No mês passado, o presidente republicano da FCC, Brendan Carr, ordenou uma revisão antecipada incomum das licenças das oito estações ABC da Disney. A FCC não revoga uma licença de transmissão há mais de quatro décadas.
As licenças de transmissão da Disney não estavam programadas para serem revistas antes de outubro de 2028. Depois que uma piada do apresentador de talk show noturno da ABC, Jimmy Kimmel, atraiu ligações da Casa Branca para a demissão do comediante, a FCC rapidamente ordenou a revisão.
Carr também está investigando o talk show diurno da ABC “The View”, depois de declarar que ele está sujeito a regras federais de igualdade de horário para candidatos políticos.
Em fevereiro, a FCC disse que estava investigando se “The View” violava as regras de igualdade de tempo para entrevistas com candidatos políticos, após uma aparição do candidato democrata ao Senado dos EUA, James Talarico. A FCC disse que os talk shows de TV não são mais considerados programas de notícias “de boa fé” que estão isentos das regras.
Em novembro, o presidente Donald Trump exigiu que a FCC revogasse as licenças da ABC depois de julgar um correspondente da ABC News por perguntar ao príncipe herdeiro da Arábia Saudita sobre o assassinato de um colunista do Washington Post em 2018, em uma pergunta que ele apelidou de “insubordinada”.
Em dezembro de 2024, a ABC News concordou em doar US$ 15 milhões à biblioteca presidencial de Trump para resolver um processo judicial sobre os comentários que o âncora George Stephanopoulos fez no ar envolvendo o processo civil movido contra Trump pelo escritor E. Jean Carroll.

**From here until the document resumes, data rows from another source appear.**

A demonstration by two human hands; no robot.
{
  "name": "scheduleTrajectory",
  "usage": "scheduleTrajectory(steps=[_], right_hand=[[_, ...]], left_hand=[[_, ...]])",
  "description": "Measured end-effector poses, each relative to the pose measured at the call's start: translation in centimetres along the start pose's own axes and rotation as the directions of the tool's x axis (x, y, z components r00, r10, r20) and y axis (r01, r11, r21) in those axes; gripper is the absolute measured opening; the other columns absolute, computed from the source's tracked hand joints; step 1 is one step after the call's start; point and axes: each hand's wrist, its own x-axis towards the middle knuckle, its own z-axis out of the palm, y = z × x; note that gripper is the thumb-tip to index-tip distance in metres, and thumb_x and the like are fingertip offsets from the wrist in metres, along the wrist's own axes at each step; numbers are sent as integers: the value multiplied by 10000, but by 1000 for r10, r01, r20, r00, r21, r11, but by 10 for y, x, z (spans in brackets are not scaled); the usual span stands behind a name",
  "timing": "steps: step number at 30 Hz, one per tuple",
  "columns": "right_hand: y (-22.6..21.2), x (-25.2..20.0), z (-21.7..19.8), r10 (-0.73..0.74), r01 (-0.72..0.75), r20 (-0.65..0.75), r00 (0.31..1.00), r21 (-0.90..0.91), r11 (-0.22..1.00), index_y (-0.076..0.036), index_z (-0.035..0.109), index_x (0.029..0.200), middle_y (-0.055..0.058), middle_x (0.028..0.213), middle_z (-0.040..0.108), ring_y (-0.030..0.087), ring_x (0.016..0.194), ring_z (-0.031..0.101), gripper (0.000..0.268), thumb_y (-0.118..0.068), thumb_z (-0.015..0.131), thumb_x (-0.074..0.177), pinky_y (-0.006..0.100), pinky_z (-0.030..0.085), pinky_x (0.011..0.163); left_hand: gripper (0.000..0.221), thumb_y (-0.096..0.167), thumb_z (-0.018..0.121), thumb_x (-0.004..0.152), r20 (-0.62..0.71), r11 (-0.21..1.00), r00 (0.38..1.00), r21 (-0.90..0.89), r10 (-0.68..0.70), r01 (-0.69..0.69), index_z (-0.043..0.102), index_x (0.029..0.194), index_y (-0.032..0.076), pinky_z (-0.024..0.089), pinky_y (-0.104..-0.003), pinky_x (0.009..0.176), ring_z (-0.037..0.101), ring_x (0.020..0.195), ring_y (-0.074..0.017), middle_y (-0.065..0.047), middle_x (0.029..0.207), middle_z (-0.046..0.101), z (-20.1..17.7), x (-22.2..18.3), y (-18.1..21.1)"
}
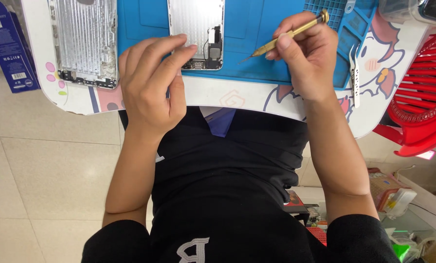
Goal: Replacing or repairing components of a mobile phone on a repair bench.
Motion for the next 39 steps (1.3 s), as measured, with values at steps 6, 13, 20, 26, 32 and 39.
scheduleTrajectory(steps=[6,13,20,26,32,39], right_hand=[[-19,6,45,-16,20,61,998,-68,997,-2,511,1219,80,1035,649,140,902,699,115,-94,575,1191,261,595,843],[-20,18,98,-302,347,174,937,-401,848,13,469,1132,178,1093,553,180,859,703,128,-109,503,1148,269,607,724],[8,19,94,-326,411,268,907,-386,826,-31,424,1183,114,1002,581,167,765,599,144,-158,490,1194,289,504,693],[14,17,92,-322,425,297,899,-412,806,-31,423,1200,127,959,579,202,842,598,202,-214,508,1202,313,518,746],[16,16,92,-303,387,255,918,-413,824,-32,431,1197,126,1014,585,200,821,598,230,-248,509,1178,297,508,724],[15,16,91,-309,405,273,911,-449,797,-40,455,1210,118,1004,588,217,859,607,197,-226,520,1199,316,521,766]], left_hand=[[311,71,652,971,36,996,999,90,7,-10,755,1264,95,357,-454,1187,631,1277,-243,-43,1341,697,-1,-14,-7],[318,157,629,1020,52,995,998,101,-24,19,747,1307,90,312,-463,1203,629,1272,-237,-36,1347,696,2,-14,-8],[463,319,463,1065,81,998,996,47,-38,34,732,1342,63,303,-492,1203,629,1278,-263,-59,1341,703,-1,-14,-11],[601,413,292,1106,52,999,998,36,-31,29,744,1317,79,310,-504,1193,633,1267,-271,-63,1316,718,3,-16,-14],[600,454,314,1138,33,999,999,32,-15,14,762,1282,82,325,-510,1174,639,1242,-275,-61,1281,730,6,-17,-17],[624,430,282,1101,36,999,999,33,-21,20,767,1278,81,313,-505,1178,640,1242,-278,-66,1277,734,6,-17,-17]])
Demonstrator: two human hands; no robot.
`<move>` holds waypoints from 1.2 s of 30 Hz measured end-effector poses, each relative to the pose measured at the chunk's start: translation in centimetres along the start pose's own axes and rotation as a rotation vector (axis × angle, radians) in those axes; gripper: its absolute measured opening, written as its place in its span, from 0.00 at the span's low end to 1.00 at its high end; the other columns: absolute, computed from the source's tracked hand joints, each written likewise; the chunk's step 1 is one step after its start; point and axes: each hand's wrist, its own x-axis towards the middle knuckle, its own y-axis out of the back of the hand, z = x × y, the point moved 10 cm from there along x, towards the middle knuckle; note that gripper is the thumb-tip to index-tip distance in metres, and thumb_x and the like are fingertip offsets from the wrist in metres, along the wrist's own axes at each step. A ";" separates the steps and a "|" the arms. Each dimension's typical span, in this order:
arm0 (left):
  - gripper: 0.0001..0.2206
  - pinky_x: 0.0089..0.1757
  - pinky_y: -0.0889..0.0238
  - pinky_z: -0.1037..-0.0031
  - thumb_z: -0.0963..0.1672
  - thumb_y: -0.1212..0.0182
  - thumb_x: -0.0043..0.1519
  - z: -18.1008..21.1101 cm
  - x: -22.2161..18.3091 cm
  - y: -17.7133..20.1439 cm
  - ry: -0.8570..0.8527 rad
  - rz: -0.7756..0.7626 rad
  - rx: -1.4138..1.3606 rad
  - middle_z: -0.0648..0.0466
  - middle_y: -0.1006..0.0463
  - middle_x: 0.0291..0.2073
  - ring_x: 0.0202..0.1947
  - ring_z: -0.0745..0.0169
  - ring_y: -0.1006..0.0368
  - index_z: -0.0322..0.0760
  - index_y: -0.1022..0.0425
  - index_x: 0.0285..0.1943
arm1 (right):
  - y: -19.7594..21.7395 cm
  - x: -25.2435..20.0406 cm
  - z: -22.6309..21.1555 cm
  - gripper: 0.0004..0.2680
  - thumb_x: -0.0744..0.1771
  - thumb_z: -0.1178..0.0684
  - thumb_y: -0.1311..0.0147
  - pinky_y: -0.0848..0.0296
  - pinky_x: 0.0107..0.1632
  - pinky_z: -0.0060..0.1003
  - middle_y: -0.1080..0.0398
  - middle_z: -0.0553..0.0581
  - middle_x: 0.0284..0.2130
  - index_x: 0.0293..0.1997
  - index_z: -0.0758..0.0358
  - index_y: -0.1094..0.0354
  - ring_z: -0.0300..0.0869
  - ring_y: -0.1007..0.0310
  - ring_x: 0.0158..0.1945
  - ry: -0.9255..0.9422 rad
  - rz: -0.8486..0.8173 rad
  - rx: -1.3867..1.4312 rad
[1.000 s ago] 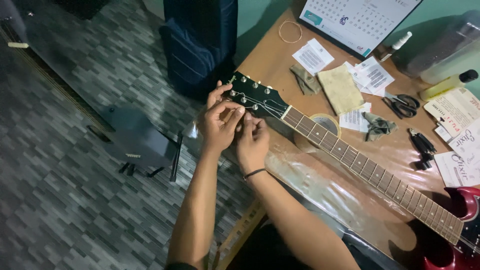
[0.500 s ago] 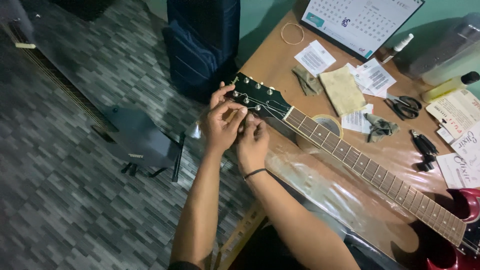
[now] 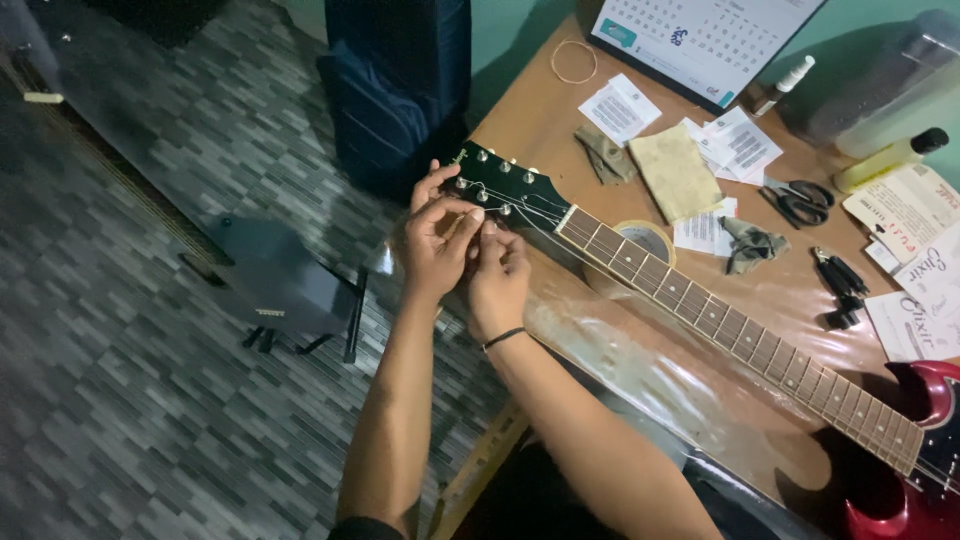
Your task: Threading and winding strings on an electric guitar to adjust the tuners and setup.
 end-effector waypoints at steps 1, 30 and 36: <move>0.05 0.68 0.53 0.50 0.42 0.30 0.63 0.1 0.0 -0.1 -0.001 -0.007 -0.001 0.49 0.30 0.63 0.75 0.41 0.51 0.33 0.19 0.37 | -0.4 -0.3 -0.5 0.07 0.71 0.50 0.48 0.41 0.25 0.25 0.37 0.49 0.22 0.38 0.59 0.35 0.35 0.39 0.21 0.001 0.005 0.005; 0.05 0.68 0.53 0.53 0.41 0.29 0.60 0.1 -0.1 0.2 0.009 -0.003 0.015 0.44 0.28 0.62 0.74 0.44 0.46 0.31 0.18 0.37 | -0.6 0.3 0.6 0.09 0.72 0.49 0.54 0.39 0.21 0.26 0.35 0.51 0.20 0.35 0.58 0.36 0.36 0.37 0.19 0.034 -0.038 0.001; 0.05 0.67 0.53 0.49 0.42 0.29 0.62 -0.3 -0.2 0.2 0.008 -0.026 0.021 0.46 0.29 0.64 0.75 0.40 0.48 0.34 0.18 0.37 | -0.4 -4.8 -5.1 0.08 0.70 0.51 0.54 0.25 0.39 0.44 0.25 0.63 0.33 0.43 0.60 0.28 0.56 0.22 0.38 0.183 -0.426 -0.748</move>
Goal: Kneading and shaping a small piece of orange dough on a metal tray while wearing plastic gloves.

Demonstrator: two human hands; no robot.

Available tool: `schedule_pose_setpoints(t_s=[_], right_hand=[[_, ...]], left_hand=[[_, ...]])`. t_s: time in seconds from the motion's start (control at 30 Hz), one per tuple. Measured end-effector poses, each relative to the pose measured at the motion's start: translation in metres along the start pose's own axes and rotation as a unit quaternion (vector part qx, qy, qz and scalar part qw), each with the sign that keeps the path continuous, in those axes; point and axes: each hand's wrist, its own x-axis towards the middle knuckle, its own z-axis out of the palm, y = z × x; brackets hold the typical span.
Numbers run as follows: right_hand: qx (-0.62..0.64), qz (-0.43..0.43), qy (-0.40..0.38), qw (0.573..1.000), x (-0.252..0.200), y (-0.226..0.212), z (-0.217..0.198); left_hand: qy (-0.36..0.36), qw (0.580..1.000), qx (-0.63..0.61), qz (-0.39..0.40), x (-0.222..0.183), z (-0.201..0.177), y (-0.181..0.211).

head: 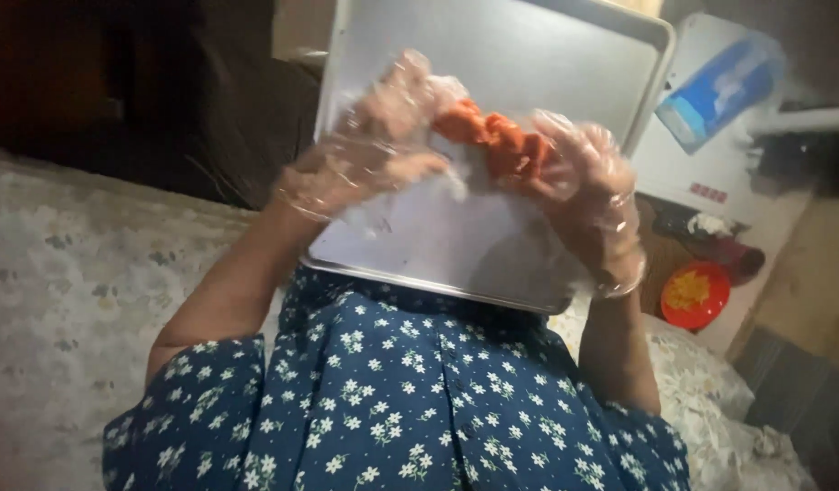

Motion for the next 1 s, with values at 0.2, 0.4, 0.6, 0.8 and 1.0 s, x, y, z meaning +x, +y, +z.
schedule_pose_setpoints(t_s=[0.2, 0.4, 0.6, 0.8, 1.0], right_hand=[[0.136, 0.191, 0.09, 0.968, 0.007, -0.009, 0.032], [-0.318, 0.078, -0.002, 0.945, 0.026, 0.004, 0.011], [-0.264, 0.068, -0.078, 0.959, 0.034, 0.022, 0.016], [-0.331, 0.169, 0.035, 0.928, 0.046, 0.023, 0.04], [-0.247, 0.237, 0.034, 0.939, 0.028, 0.056, 0.034]], left_hand=[[-0.005, 1.0, 0.026, -0.006, 0.0, 0.013, 0.032], [0.081, 0.994, 0.05, 0.048, 0.016, 0.035, 0.035], [-0.003, 0.995, 0.095, 0.036, 0.016, 0.048, 0.025], [0.178, 0.587, 0.769, 0.18, 0.007, 0.045, 0.02], [0.128, 0.665, 0.711, 0.19, 0.006, 0.053, 0.013]])
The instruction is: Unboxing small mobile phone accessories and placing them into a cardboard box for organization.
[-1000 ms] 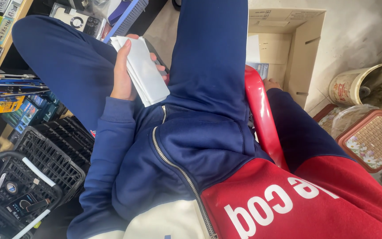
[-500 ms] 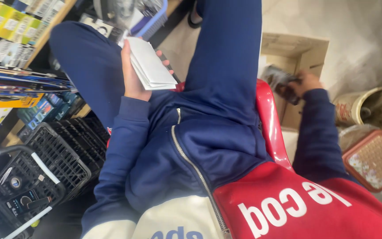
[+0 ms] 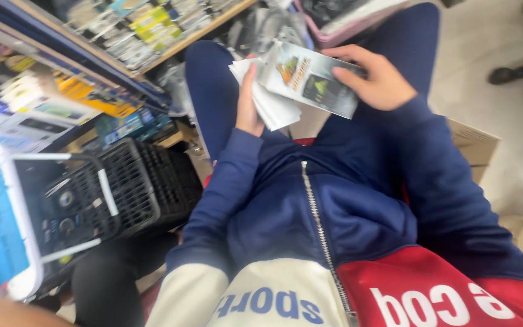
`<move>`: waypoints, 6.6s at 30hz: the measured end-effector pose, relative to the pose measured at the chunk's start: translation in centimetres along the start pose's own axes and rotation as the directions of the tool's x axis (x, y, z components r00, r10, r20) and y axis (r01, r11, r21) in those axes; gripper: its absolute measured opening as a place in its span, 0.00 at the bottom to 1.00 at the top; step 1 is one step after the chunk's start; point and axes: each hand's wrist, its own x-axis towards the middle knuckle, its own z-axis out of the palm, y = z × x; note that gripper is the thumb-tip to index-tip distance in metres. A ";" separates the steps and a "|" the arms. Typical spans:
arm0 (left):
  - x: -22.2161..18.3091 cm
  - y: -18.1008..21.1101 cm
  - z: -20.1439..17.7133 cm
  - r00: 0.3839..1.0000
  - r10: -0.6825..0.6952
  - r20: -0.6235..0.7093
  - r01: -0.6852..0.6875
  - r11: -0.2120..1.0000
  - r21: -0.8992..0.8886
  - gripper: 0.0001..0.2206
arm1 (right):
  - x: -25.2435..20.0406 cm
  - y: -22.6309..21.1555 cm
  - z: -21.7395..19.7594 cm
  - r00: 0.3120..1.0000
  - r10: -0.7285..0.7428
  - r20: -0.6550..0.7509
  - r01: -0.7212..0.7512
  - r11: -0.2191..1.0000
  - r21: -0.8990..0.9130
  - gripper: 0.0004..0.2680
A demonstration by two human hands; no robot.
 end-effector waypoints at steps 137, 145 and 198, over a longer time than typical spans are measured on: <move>2.2 24.7 -0.7 0.472 0.767 -0.434 -0.692 0.628 0.357 0.42 | 3.1 3.8 9.7 0.930 0.357 0.088 -0.338 0.924 -0.181 0.13; 5.6 25.7 -5.8 0.497 0.810 -0.310 -0.585 0.577 0.571 0.14 | 2.8 4.6 9.7 0.932 0.349 0.102 -0.328 0.928 -0.178 0.12; -2.3 7.5 -2.6 0.881 -0.045 0.470 -0.366 -0.695 0.619 0.09 | -38.4 39.9 12.8 -0.238 0.963 -0.125 -0.899 -0.170 0.404 0.24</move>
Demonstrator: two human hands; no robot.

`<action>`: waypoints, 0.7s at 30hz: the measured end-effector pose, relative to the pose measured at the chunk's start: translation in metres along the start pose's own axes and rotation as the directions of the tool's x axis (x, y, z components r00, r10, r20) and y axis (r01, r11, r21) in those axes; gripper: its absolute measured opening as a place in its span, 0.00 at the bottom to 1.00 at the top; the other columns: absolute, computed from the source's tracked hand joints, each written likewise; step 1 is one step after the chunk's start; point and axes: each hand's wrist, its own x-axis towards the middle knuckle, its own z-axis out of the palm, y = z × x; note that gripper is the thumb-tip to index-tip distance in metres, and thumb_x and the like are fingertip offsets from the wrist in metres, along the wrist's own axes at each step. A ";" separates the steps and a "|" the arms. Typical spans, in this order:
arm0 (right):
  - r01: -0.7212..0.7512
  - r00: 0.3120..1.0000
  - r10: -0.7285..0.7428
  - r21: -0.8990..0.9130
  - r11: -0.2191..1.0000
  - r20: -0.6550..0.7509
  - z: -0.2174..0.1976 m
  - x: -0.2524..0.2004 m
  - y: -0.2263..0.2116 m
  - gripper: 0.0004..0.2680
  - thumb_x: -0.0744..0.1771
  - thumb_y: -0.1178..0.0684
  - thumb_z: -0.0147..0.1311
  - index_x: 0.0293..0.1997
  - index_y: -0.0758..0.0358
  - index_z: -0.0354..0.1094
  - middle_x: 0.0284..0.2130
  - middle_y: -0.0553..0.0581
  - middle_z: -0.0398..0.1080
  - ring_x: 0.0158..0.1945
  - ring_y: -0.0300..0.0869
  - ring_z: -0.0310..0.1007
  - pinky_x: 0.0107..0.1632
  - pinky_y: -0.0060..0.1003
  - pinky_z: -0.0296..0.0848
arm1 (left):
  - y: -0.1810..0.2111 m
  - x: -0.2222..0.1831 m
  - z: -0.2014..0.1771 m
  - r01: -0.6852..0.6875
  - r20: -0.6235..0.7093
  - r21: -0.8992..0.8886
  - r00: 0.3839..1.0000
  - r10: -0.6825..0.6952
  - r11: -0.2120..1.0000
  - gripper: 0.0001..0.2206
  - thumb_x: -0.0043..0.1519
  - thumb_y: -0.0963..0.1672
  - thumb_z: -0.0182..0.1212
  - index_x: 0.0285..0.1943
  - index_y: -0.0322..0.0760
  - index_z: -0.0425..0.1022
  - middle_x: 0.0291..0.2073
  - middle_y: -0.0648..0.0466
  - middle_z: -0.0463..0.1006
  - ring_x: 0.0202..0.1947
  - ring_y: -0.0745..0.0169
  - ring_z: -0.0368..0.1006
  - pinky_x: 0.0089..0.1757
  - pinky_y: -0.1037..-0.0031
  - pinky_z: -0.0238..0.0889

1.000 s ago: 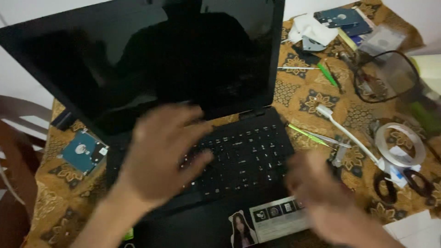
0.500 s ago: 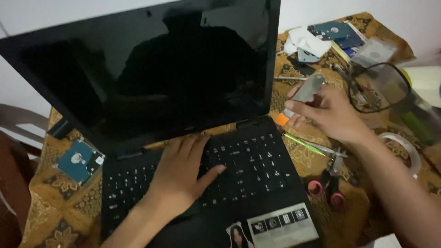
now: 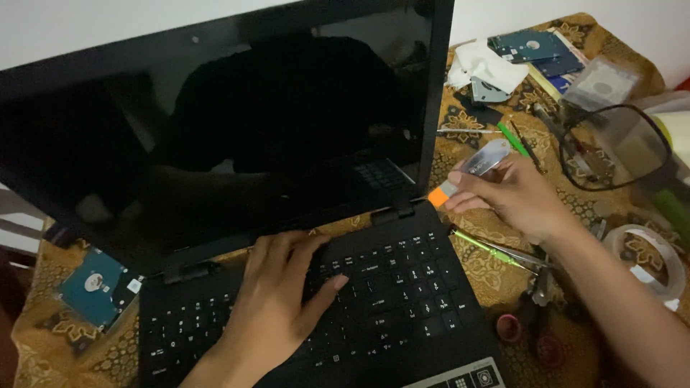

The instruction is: The person works at a table with a laptop and hard drives. They use a screwdriver on a hard drive and sort small screws into a parts box, then flip the laptop over, open it, and pry along the seam between the keyboard and the bottom case with an orange pry tool, working around the edges of the laptop.

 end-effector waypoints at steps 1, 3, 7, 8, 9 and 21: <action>-0.004 1.000 0.004 0.001 1.000 0.000 -0.001 0.001 0.002 0.10 0.67 0.55 0.58 0.46 0.76 0.72 0.36 0.68 0.78 0.37 0.49 0.83 0.42 0.41 0.85 | 0.001 0.000 0.001 0.002 0.004 -0.002 1.000 -0.002 1.000 0.24 0.62 0.49 0.65 0.59 0.25 0.74 0.55 0.41 0.73 0.57 0.42 0.67 0.54 0.54 0.65; -0.026 1.000 0.026 0.079 0.997 -0.006 -0.002 0.004 0.004 0.10 0.67 0.56 0.58 0.46 0.76 0.71 0.37 0.70 0.78 0.38 0.50 0.83 0.43 0.40 0.84 | 0.001 0.000 0.002 0.001 0.007 0.053 1.000 -0.001 0.999 0.28 0.61 0.51 0.66 0.60 0.22 0.72 0.56 0.37 0.72 0.58 0.38 0.66 0.55 0.52 0.64; -0.052 0.998 0.055 0.076 0.996 -0.030 -0.001 0.003 0.001 0.10 0.67 0.56 0.58 0.47 0.76 0.71 0.38 0.71 0.78 0.38 0.50 0.83 0.43 0.39 0.84 | -0.003 -0.005 0.006 0.005 0.025 0.107 1.000 -0.008 0.994 0.31 0.61 0.53 0.65 0.61 0.19 0.71 0.57 0.34 0.71 0.59 0.35 0.65 0.56 0.51 0.63; -0.049 0.998 0.051 0.074 0.996 -0.022 -0.003 0.003 0.004 0.11 0.66 0.57 0.58 0.48 0.77 0.71 0.38 0.71 0.78 0.38 0.50 0.83 0.43 0.39 0.84 | -0.004 -0.006 0.007 0.008 0.030 0.123 0.999 -0.012 0.992 0.31 0.61 0.53 0.64 0.62 0.19 0.70 0.58 0.35 0.71 0.59 0.35 0.66 0.56 0.50 0.62; -0.046 0.999 0.047 0.072 0.996 -0.014 -0.004 0.004 0.006 0.11 0.66 0.57 0.58 0.49 0.77 0.71 0.38 0.71 0.78 0.38 0.50 0.83 0.43 0.39 0.85 | -0.006 -0.007 0.008 0.010 0.035 0.139 0.999 -0.015 0.990 0.31 0.62 0.53 0.63 0.62 0.19 0.70 0.58 0.35 0.71 0.59 0.35 0.66 0.57 0.49 0.61; -0.066 0.997 0.063 0.086 0.994 0.042 -0.011 0.004 0.009 0.12 0.66 0.57 0.59 0.51 0.77 0.71 0.39 0.70 0.77 0.39 0.47 0.83 0.46 0.37 0.85 | -0.006 -0.006 0.007 0.017 0.069 0.105 0.997 -0.025 0.994 0.31 0.61 0.53 0.63 0.63 0.20 0.69 0.56 0.36 0.72 0.57 0.37 0.67 0.58 0.48 0.59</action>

“Esse acordo não lhe trouxe paz. Apenas lhe deu tempo. A experiência da Disney desde então tornou uma coisa inegável para qualquer empresa que enfrente a mesma pressão. Você não pode comprar o favor deste governo. Pelo preço certo, você só pode pedir emprestado. E o preço sempre sobe”, escreveu Gomez.
Disney e Carr não responderam aos pedidos de comentários.